The situation of the Guaraní-Kaiowá is getting more serious

Indigenous peoples of Brazil and a delegation from Europe are working on a strategy against big landowners (Press Release)

The delegation from Europe will take part in a meeting of the Aty Guasu Council, the great assembly of the Guaraní-Kaiowá. Photo: Private/GfbV

Human rights activists from Europe are helping the indigenous Guarani-Kaiowá, who live in the state of Mato Grosso do Sul and who feel left alone by the Brazilian government, to defend their land against powerful agricultural companies. On Monday, the Society for Threatened Peoples (STP) announced that it will be sending two honorary delegates to join an observatory group consisting of members from six European countries. Together with the Guaraní-Kaiowá High Council, they will develop strategies for an international network to support indigenous peoples.

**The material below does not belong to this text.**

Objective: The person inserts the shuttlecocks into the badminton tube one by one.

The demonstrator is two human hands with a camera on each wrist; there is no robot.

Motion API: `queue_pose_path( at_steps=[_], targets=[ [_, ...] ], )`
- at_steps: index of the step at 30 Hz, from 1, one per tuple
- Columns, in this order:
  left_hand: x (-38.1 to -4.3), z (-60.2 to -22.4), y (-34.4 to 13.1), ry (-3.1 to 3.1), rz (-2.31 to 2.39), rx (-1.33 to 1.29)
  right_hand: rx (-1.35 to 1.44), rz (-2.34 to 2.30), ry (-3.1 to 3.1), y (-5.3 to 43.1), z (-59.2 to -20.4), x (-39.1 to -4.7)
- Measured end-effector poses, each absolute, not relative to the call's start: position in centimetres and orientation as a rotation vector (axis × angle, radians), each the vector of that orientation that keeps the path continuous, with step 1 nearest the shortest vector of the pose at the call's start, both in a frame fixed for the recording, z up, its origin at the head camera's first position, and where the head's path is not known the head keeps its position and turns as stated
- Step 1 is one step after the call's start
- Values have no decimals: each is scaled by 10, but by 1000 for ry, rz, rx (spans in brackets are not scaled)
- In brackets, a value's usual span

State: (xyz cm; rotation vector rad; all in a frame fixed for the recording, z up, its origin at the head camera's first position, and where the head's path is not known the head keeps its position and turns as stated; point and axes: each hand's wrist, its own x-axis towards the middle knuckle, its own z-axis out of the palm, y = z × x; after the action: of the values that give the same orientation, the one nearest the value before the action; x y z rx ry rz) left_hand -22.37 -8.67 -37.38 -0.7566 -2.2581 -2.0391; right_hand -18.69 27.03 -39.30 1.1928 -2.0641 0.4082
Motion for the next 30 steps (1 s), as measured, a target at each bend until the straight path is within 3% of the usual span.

“It is a scandal that the Guaraní-Kaiowá might not be able to live off their land any longer because economic interests are given priority over human rights – and because the state doesn’t try to stop murder, intimidation, and abductions by hired muscle,” criticized Yvonne Bangert, the STP’s expert on questions concerning indigenous peoples. In many areas, big landowners are growing sugar cane and soybeans or keeping livestock on stretches of land for which the indigenous peoples have land titles. “When the displaced indigenous people try to return to their land, they are ruthlessly driven away. They often have to live in temporary shelters along the roadside.”

The delegation from Europe will take part in a meeting of the Aty Guasu Council, the great assembly of the Guaraní-Kaiowá. Together with a group of indigenous leaders, the human rights activists will be visiting temporary shelters of displaced persons along the roadsides, traditional Aldeias (villages), reclaimed land, and a place where the bodies of indigenous activists (who had been considered missing) were found recently. According to the human rights organization of the Catholic Indigenous Missionary Council (CIMI), 36 people got killed in violent conflicts in Mato Grosso do Sul in 2015 alone, most of them members of the Guaraní-Kaiowá. Many leaders were killed, and several settlements were destroyed. In its current annual report, CIMI describes ten such incidents in detail.

With about 50,000 members, the Guaraní-Kaiowá in Mato Grosso do Sul are one of Brazil’s largest indigenous peoples. They are suffering great hardship because, without land of their own, they no longer have access to pastures, water, and sufficient cultivation areas. Many of them are living on poor quality food aid provided by the government, or they are forced to work on large farms, where they often end up in a cycle of wage slavery. In order to survive, they have to borrow money from their employer – and, since they don’t earn enough to pay off their debts, they have to ask for more loans, so they become more and more indebted.